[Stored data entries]
::::

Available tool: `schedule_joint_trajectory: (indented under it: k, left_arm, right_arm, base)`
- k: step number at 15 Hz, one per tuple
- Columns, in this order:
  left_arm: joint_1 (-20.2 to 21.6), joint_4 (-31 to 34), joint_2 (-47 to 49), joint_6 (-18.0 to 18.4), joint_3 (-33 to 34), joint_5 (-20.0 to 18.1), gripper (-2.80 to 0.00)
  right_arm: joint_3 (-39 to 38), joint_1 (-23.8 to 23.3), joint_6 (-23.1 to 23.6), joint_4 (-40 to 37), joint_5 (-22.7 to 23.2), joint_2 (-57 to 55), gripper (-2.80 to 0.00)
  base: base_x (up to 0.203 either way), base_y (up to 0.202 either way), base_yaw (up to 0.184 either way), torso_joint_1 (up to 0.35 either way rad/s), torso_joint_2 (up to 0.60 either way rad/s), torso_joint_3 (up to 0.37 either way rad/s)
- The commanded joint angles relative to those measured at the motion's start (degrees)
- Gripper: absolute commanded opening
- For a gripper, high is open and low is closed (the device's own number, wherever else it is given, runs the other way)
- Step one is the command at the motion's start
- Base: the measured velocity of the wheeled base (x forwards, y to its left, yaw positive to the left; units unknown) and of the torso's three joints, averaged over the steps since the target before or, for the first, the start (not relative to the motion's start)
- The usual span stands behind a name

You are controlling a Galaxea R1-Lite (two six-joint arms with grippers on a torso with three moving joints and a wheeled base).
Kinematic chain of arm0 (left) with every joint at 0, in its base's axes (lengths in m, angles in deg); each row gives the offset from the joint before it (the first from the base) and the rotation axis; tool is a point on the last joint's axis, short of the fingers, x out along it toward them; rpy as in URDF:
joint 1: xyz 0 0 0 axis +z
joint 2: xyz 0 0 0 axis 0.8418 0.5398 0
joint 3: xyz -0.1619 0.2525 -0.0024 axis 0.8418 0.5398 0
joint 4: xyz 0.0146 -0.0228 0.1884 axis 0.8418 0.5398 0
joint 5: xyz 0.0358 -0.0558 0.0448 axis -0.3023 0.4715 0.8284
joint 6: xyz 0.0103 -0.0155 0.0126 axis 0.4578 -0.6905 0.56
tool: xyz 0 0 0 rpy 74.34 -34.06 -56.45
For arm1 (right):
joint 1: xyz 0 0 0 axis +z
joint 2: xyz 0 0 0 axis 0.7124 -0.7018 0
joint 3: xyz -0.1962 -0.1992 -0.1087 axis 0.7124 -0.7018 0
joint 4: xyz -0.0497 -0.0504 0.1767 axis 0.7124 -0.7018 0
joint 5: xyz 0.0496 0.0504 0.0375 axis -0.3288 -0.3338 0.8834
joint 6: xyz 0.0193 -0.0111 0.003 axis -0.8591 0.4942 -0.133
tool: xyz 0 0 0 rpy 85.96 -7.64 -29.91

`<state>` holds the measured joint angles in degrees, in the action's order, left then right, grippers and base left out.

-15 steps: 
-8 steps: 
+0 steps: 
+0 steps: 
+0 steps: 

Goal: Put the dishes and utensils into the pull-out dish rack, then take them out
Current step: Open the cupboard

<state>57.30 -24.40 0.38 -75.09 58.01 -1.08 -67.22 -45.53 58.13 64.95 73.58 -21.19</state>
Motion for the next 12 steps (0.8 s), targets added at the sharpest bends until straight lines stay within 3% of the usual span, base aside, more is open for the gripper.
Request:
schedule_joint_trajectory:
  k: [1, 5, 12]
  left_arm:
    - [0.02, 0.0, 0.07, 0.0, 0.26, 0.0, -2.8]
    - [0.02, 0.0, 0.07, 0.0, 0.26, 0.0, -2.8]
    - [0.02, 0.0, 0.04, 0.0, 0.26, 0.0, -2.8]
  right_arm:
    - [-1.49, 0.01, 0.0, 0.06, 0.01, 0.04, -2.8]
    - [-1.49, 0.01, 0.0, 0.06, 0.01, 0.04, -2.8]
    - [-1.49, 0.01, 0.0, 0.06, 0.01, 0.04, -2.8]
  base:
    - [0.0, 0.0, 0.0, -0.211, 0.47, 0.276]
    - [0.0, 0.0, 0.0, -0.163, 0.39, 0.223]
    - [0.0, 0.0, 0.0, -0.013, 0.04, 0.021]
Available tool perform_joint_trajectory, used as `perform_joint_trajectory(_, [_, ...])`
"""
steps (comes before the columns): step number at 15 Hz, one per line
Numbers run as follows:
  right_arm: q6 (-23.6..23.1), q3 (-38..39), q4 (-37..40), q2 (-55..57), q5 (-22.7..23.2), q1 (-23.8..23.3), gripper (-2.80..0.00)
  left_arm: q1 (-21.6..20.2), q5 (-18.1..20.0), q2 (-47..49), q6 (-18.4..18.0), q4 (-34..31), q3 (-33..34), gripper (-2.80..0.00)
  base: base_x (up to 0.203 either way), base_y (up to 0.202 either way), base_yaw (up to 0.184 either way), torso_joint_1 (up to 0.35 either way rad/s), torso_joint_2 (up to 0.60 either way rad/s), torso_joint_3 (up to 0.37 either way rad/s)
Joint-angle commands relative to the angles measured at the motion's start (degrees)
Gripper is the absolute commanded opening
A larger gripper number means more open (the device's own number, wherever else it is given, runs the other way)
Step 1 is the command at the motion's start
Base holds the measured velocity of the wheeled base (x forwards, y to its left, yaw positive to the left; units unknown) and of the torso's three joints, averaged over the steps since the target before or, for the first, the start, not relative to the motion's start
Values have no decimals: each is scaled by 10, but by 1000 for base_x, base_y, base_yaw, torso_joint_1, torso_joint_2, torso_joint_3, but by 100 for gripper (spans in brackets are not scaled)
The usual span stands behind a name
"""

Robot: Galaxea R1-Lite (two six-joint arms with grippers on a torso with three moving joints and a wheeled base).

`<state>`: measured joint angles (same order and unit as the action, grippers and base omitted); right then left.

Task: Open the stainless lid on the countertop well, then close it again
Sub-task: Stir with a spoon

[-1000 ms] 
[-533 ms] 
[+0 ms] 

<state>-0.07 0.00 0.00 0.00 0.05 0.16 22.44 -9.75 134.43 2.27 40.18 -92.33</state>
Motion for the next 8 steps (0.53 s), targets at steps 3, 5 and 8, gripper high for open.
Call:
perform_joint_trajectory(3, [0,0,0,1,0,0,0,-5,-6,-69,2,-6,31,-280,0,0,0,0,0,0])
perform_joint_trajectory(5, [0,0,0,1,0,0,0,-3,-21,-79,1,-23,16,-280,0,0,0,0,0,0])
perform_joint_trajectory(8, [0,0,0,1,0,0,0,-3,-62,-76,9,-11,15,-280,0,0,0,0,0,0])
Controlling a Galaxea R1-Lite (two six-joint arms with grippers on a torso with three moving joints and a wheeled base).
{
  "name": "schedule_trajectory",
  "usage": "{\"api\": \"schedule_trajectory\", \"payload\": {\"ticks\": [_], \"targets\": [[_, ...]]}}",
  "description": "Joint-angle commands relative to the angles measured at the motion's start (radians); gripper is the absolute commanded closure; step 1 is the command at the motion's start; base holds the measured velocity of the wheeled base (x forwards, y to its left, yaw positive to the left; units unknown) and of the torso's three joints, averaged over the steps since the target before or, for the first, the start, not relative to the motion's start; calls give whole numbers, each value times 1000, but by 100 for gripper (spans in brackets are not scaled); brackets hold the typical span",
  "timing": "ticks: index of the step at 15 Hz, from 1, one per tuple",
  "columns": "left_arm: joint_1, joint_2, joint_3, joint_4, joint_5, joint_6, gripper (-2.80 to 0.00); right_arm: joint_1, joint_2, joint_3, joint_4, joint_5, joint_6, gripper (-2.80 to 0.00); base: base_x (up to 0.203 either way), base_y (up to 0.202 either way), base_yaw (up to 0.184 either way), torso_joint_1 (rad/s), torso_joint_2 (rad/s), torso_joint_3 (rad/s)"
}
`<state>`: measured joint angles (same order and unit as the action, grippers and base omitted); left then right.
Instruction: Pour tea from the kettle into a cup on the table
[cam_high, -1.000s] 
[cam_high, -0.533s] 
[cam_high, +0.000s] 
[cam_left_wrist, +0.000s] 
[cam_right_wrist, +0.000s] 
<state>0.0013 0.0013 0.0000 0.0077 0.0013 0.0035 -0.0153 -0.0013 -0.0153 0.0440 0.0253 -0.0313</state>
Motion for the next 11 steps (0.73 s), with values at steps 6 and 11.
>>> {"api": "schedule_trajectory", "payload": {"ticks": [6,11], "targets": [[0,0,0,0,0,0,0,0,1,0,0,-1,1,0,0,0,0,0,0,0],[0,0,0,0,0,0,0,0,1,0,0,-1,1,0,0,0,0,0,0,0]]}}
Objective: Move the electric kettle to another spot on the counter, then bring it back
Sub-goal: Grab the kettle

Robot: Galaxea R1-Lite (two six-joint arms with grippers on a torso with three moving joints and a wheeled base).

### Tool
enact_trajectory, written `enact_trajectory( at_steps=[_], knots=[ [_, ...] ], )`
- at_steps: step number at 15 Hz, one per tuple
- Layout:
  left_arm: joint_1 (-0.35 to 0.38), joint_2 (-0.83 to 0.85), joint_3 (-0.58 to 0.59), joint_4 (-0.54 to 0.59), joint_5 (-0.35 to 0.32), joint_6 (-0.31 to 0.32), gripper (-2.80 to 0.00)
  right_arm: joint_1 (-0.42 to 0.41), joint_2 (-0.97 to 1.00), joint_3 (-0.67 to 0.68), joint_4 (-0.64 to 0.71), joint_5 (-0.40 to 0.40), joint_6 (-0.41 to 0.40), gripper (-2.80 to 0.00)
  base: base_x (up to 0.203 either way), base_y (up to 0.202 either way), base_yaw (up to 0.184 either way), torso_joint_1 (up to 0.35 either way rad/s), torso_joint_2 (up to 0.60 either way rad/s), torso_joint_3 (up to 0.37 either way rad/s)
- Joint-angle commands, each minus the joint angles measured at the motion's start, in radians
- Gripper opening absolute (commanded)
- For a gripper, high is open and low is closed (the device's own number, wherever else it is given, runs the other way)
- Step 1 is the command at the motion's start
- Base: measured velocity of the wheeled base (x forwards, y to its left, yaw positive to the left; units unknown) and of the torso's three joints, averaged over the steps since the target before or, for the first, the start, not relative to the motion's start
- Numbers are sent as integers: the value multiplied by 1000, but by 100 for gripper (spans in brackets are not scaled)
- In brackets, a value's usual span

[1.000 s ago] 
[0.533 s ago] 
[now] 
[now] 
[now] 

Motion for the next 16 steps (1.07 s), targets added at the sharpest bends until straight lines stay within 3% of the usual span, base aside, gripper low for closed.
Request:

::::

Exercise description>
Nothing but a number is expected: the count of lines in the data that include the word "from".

Answer to this problem>
3